REQUIRED WORK
Please give again every entry exactly as it appears, setting aside the pictures.

(Stored records)
+ + + + +

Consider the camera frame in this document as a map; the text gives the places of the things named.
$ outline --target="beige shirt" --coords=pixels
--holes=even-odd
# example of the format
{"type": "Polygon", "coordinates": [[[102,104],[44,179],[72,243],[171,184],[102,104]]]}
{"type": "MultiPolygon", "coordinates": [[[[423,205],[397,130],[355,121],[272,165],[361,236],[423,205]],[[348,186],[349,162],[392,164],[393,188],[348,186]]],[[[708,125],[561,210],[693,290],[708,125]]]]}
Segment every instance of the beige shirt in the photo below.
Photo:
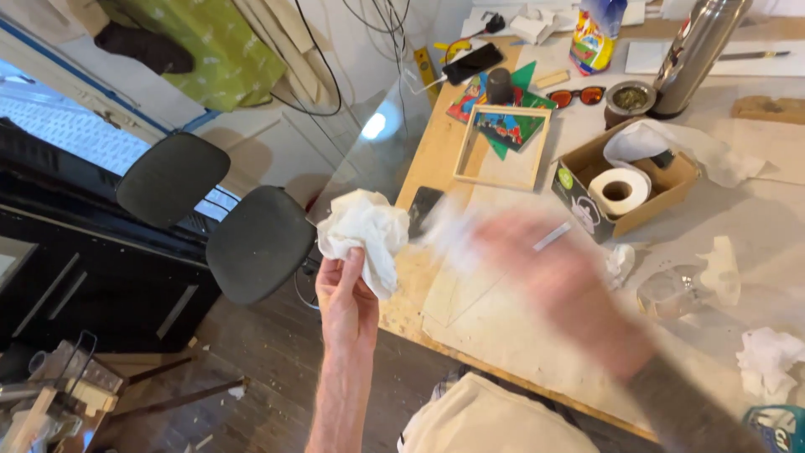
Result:
{"type": "Polygon", "coordinates": [[[472,373],[414,414],[402,438],[401,453],[598,452],[557,413],[472,373]]]}

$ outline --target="office chair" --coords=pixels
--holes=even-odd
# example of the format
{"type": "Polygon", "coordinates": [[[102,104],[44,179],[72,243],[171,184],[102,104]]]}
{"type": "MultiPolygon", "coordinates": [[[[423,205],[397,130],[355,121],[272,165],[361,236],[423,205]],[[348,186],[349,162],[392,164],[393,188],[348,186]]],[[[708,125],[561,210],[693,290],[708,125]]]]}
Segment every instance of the office chair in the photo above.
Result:
{"type": "MultiPolygon", "coordinates": [[[[146,151],[118,183],[118,204],[167,228],[193,212],[229,171],[219,147],[180,132],[146,151]]],[[[224,217],[207,242],[207,264],[227,298],[248,305],[271,295],[305,262],[316,228],[284,190],[264,185],[224,217]]]]}

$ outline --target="knife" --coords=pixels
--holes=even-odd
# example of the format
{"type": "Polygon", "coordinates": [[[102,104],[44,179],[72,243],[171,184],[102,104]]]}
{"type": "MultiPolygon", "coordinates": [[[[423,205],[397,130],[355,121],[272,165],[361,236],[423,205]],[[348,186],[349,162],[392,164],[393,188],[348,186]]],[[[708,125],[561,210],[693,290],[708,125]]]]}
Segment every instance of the knife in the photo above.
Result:
{"type": "Polygon", "coordinates": [[[755,58],[775,58],[776,56],[786,56],[790,54],[791,51],[788,50],[782,52],[760,51],[760,52],[727,53],[718,57],[718,61],[752,60],[755,58]]]}

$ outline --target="cardboard box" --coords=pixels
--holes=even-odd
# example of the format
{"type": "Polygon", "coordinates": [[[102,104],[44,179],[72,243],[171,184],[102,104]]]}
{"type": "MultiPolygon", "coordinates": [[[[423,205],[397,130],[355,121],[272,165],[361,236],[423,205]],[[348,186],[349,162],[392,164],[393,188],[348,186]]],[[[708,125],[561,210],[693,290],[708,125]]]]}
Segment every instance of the cardboard box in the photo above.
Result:
{"type": "Polygon", "coordinates": [[[642,118],[619,124],[604,134],[559,158],[551,187],[584,229],[603,243],[633,230],[655,215],[681,203],[701,176],[696,163],[682,151],[671,148],[671,162],[660,168],[652,159],[632,163],[651,179],[649,197],[637,209],[620,218],[609,218],[587,192],[590,181],[613,166],[604,159],[604,146],[613,135],[642,118]]]}

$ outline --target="sunglasses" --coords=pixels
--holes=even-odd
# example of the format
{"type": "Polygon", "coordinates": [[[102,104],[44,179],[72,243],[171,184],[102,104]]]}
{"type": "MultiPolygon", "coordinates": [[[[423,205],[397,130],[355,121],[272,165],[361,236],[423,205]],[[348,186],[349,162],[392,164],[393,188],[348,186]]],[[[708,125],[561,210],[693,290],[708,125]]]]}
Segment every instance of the sunglasses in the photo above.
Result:
{"type": "Polygon", "coordinates": [[[559,91],[554,91],[553,93],[548,94],[548,99],[556,102],[557,109],[563,109],[569,106],[570,101],[572,101],[576,96],[581,99],[582,104],[586,106],[595,106],[598,102],[601,102],[605,91],[606,88],[603,86],[588,86],[585,89],[574,89],[573,91],[569,89],[560,89],[559,91]]]}

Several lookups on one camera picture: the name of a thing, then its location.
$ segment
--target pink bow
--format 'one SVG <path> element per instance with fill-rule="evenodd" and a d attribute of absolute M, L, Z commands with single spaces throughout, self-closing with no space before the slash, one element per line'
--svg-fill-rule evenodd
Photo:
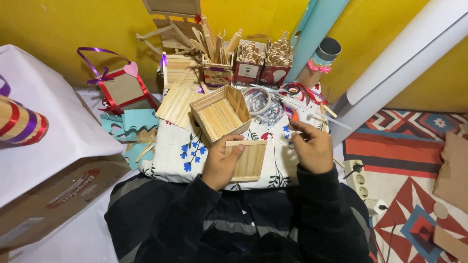
<path fill-rule="evenodd" d="M 318 67 L 315 67 L 315 66 L 312 65 L 312 62 L 311 62 L 310 60 L 307 62 L 307 64 L 309 65 L 309 68 L 310 68 L 311 70 L 319 70 Z"/>
<path fill-rule="evenodd" d="M 325 74 L 328 74 L 328 72 L 330 72 L 330 71 L 331 71 L 331 67 L 330 68 L 324 68 L 322 66 L 320 67 L 320 70 L 319 70 L 319 72 L 325 72 Z"/>

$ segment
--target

+ + + + +

RESPONSE AREA
Consider the camera frame in this document as a map; the text gives the places of the things named.
$ outline --target="beige shirt" --coords=pixels
--holes=even-odd
# example of the format
{"type": "Polygon", "coordinates": [[[102,104],[44,179],[72,243],[171,184],[102,104]]]}
{"type": "MultiPolygon", "coordinates": [[[[423,205],[397,130],[355,121],[272,165],[361,236],[423,205]],[[348,186],[349,162],[392,164],[393,188],[348,186]]],[[[708,125],[561,210],[693,290],[708,125]]]]}
Segment every instance of the beige shirt in the photo below.
Photo:
Result:
{"type": "Polygon", "coordinates": [[[472,373],[414,414],[402,438],[401,453],[598,452],[557,413],[472,373]]]}

$ outline --target="office chair" --coords=pixels
--holes=even-odd
# example of the format
{"type": "Polygon", "coordinates": [[[102,104],[44,179],[72,243],[171,184],[102,104]]]}
{"type": "MultiPolygon", "coordinates": [[[[423,205],[397,130],[355,121],[272,165],[361,236],[423,205]],[[348,186],[349,162],[392,164],[393,188],[348,186]]],[[[708,125],[561,210],[693,290],[708,125]]]]}
Segment every instance of the office chair in the photo above.
Result:
{"type": "MultiPolygon", "coordinates": [[[[146,151],[118,183],[118,204],[167,228],[193,212],[229,171],[219,147],[180,132],[146,151]]],[[[224,217],[207,242],[207,264],[227,298],[248,305],[271,295],[305,262],[316,228],[284,190],[264,185],[224,217]]]]}

$ outline --target="knife" --coords=pixels
--holes=even-odd
# example of the format
{"type": "Polygon", "coordinates": [[[102,104],[44,179],[72,243],[171,184],[102,104]]]}
{"type": "MultiPolygon", "coordinates": [[[[423,205],[397,130],[355,121],[272,165],[361,236],[423,205]],[[348,186],[349,162],[392,164],[393,188],[348,186]]],[[[708,125],[561,210],[693,290],[708,125]]]]}
Segment every instance of the knife in the photo above.
Result:
{"type": "Polygon", "coordinates": [[[755,58],[775,58],[776,56],[786,56],[790,54],[791,51],[788,50],[782,52],[760,51],[760,52],[727,53],[718,57],[718,61],[752,60],[755,58]]]}

$ outline --target="cardboard box" --coords=pixels
--holes=even-odd
# example of the format
{"type": "Polygon", "coordinates": [[[102,104],[44,179],[72,243],[171,184],[102,104]]]}
{"type": "MultiPolygon", "coordinates": [[[[423,205],[397,130],[355,121],[272,165],[361,236],[423,205]],[[348,186],[349,162],[392,164],[393,188],[348,186]]],[[[708,125],[561,210],[693,290],[708,125]]]]}
Segment every instance of the cardboard box in the photo above.
Result:
{"type": "Polygon", "coordinates": [[[642,118],[619,124],[604,134],[559,158],[551,187],[584,229],[603,243],[633,230],[655,215],[681,203],[701,176],[696,163],[682,151],[671,148],[671,162],[660,168],[652,159],[632,163],[651,179],[649,197],[637,209],[620,218],[609,218],[587,192],[590,181],[613,166],[604,159],[604,146],[613,135],[642,118]]]}

$ outline --target="sunglasses" --coords=pixels
--holes=even-odd
# example of the format
{"type": "Polygon", "coordinates": [[[102,104],[44,179],[72,243],[171,184],[102,104]]]}
{"type": "MultiPolygon", "coordinates": [[[[423,205],[397,130],[355,121],[272,165],[361,236],[423,205]],[[348,186],[349,162],[392,164],[393,188],[348,186]]],[[[708,125],[561,210],[693,290],[708,125]]]]}
Segment every instance of the sunglasses in the photo above.
Result:
{"type": "Polygon", "coordinates": [[[559,91],[554,91],[553,93],[548,94],[548,99],[556,102],[557,109],[563,109],[569,106],[570,101],[572,101],[576,96],[581,99],[582,104],[586,106],[595,106],[598,102],[601,102],[605,91],[606,88],[603,86],[588,86],[585,89],[574,89],[573,91],[569,89],[560,89],[559,91]]]}

Several lookups on one camera picture: the name of a thing, then its location.
$ segment
--target pink bow
--format 'one SVG <path> element per instance with fill-rule="evenodd" and a d attribute of absolute M, L, Z commands with single spaces throughout, self-closing with no space before the slash, one element per line'
--svg-fill-rule evenodd
Photo:
<path fill-rule="evenodd" d="M 318 67 L 315 67 L 315 66 L 312 65 L 312 62 L 311 62 L 310 60 L 307 62 L 307 64 L 309 65 L 309 68 L 310 68 L 311 70 L 319 70 Z"/>
<path fill-rule="evenodd" d="M 325 74 L 328 74 L 328 72 L 330 72 L 330 71 L 331 71 L 331 67 L 330 68 L 324 68 L 322 66 L 320 67 L 320 70 L 319 70 L 319 72 L 325 72 Z"/>

$ segment
--target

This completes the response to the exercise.